Every nurse practitioner reading this can easily generate an extra $5000-$10,000 a month with one niched side practice. This small side practice can be the catalyst in the snowball effect of business growth. Usually it takes 1 small business to become successful, this then snowballs into more and more income streams. Your first side practice will be the most important one you start, make it count!

22 Responses

  1. Thank you for this. I never thought about starting a small practice that tailors to a niche market.

  2. Looks like a developing niche might be telemedicine sick visits! People are scared to venture out to normal clinics any more. Thoughts?

  3. Hi there! What about when your current employer already manages your NPI number? My NPI is associated with their address/practice. It seems this would present challenges with using my NPI for my side business. Is this the case? Is there a way to work around this?

    1. If you accept insurance, then yes you will need to obtain another NPI. If it is a cash practice, don’t worry about it.

      1. Thank you for responding so quickly! I will not be accepting insurance. So I can use the same NPI for e-prescribing/labs? Any risk of my employer receiving any type of notifications about my activity on my NPI with my side practice?

        1. Yes, you can just use your personal NPI. Every once in a while your primary place of employment might get a letter for a lab bill or a request for a refill from your other practice, that has happened to me a HANDFUL of times at the urgent care I work at. Otherwise, there is no reason to have another NPI.

  4. Let’s say you have 3 to 4 target niche business ideas. Do you recommend spreading them out into different telemedicine practices? (For example all different company names, LLC’s, websites, etc? I hope that makes sense.

    1. If they are complimentary to each other, then it can be under the same practice. If they are totally opposite, then I would function under different LLCs

  5. One more question, so when you talk about making 2,500 for 4 hours of work, depending on taxes in your state, what you are actually making is significantly less than that, correct?

  6. I apologize, I don’t think my first question was posted. Operating a concierge business, do you have patients who feel as though you should either “prescribe” what they want or feel you should be at their beck and call? How do you deal with these individuals if this does happen>

    1. As long as you are charging enough to justify the “beck and call”, then so be it. What is your time worth? That is up to you to decide.

  7. I am new to this post. But my question is: how can a NP with her own NPI can prescribe meds without a MD collaboration?

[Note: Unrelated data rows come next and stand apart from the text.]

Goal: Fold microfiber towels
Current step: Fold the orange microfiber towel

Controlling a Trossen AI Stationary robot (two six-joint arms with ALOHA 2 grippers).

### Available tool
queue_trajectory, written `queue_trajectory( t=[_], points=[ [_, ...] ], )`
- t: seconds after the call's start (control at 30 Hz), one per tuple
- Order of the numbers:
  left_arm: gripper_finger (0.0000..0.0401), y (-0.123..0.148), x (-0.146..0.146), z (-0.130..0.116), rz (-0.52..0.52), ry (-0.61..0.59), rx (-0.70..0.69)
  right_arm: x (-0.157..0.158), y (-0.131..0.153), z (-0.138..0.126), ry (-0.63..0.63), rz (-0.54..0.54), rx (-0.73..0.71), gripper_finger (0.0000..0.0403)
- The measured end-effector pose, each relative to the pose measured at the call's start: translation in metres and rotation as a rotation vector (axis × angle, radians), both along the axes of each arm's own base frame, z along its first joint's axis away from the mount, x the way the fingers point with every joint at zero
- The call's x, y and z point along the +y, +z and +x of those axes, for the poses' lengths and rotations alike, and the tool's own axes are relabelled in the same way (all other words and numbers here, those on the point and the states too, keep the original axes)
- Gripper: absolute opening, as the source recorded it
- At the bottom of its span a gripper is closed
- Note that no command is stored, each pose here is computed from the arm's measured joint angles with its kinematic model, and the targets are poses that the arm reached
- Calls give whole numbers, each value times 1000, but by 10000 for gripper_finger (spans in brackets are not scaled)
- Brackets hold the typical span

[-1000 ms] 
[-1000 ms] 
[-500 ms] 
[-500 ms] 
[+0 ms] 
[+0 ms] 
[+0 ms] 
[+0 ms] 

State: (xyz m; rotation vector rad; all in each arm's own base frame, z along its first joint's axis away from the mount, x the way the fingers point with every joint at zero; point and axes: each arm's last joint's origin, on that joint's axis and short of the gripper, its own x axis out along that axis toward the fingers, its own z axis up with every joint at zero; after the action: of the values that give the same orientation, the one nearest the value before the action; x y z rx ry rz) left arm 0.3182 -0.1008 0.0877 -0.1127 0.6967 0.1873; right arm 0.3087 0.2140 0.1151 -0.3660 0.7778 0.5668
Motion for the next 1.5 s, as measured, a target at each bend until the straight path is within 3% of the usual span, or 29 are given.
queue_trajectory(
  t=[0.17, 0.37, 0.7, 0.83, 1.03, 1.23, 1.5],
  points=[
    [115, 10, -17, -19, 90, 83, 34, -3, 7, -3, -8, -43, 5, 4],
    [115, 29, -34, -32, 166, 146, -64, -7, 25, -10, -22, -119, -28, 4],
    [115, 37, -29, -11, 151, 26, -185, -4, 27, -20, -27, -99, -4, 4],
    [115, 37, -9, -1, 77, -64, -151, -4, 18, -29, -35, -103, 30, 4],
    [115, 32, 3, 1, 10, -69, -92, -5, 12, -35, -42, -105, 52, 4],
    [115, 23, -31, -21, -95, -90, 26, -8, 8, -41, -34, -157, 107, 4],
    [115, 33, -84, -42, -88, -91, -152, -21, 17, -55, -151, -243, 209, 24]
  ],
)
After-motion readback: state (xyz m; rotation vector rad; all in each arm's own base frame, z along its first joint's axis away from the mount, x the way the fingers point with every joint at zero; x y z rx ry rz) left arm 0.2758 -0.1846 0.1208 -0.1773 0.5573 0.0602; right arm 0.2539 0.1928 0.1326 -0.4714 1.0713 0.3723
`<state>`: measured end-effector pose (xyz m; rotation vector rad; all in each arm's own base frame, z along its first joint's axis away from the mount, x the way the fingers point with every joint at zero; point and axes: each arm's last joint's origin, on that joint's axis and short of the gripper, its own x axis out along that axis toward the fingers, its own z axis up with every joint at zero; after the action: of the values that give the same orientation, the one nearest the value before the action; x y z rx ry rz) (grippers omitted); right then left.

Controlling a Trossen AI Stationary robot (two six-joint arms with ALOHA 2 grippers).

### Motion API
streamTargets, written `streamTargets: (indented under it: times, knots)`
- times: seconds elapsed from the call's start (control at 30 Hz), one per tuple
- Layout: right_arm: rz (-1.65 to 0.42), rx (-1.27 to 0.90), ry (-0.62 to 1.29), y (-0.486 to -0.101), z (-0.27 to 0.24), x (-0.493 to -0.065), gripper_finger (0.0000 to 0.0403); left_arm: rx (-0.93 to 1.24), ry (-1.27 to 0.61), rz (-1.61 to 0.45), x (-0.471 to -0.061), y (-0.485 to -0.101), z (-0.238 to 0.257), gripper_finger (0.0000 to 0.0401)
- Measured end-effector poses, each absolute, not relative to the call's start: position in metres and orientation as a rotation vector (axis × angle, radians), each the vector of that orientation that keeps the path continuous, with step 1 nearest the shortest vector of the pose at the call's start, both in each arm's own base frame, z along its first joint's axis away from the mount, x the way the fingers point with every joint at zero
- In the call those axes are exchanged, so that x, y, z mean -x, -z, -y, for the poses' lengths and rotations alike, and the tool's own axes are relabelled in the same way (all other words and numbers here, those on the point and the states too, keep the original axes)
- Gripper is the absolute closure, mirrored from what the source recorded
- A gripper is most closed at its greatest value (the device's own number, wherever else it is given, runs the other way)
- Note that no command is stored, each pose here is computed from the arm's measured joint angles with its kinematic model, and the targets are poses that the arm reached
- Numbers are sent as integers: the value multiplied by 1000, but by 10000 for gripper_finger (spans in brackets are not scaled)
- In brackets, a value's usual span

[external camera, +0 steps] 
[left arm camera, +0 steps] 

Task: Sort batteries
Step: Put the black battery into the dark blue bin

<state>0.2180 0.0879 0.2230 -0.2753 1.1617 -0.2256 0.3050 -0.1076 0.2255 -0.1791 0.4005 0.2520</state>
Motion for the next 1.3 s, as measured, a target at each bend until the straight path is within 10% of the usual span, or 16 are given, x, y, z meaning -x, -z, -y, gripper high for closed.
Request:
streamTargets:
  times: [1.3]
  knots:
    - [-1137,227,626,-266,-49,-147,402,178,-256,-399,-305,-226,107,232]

    1. You can only do that in a full practice authority state. If you are in a restricted state, then you need a collaborator if you want to start your own business or do telemedicine in an independent state if you have a license there!

      1. HI Justin!

        I’m thrilled to have found your website! I can’t wait to take your PMHNP course. I’m still in grad school for PMHNP and have been racking my brain to figure out the best course of action once practicing. In my opionopn, telepsych is were it’s at; however, I live in PA-restricted. If I have a brick and mortor and obtain a license in PA and MD, saw patients there once or twice a week, could I do another day or two virtually from PA? Do you think this would take up too much time and therefore not be a part time business?

        I’m super excited to navigate all your material! NIce work!

  8. Do you have any advice/direction for a RN starting a new Mobile Vitamin Hydration and Injection business. I will also bring doing weight loss injections.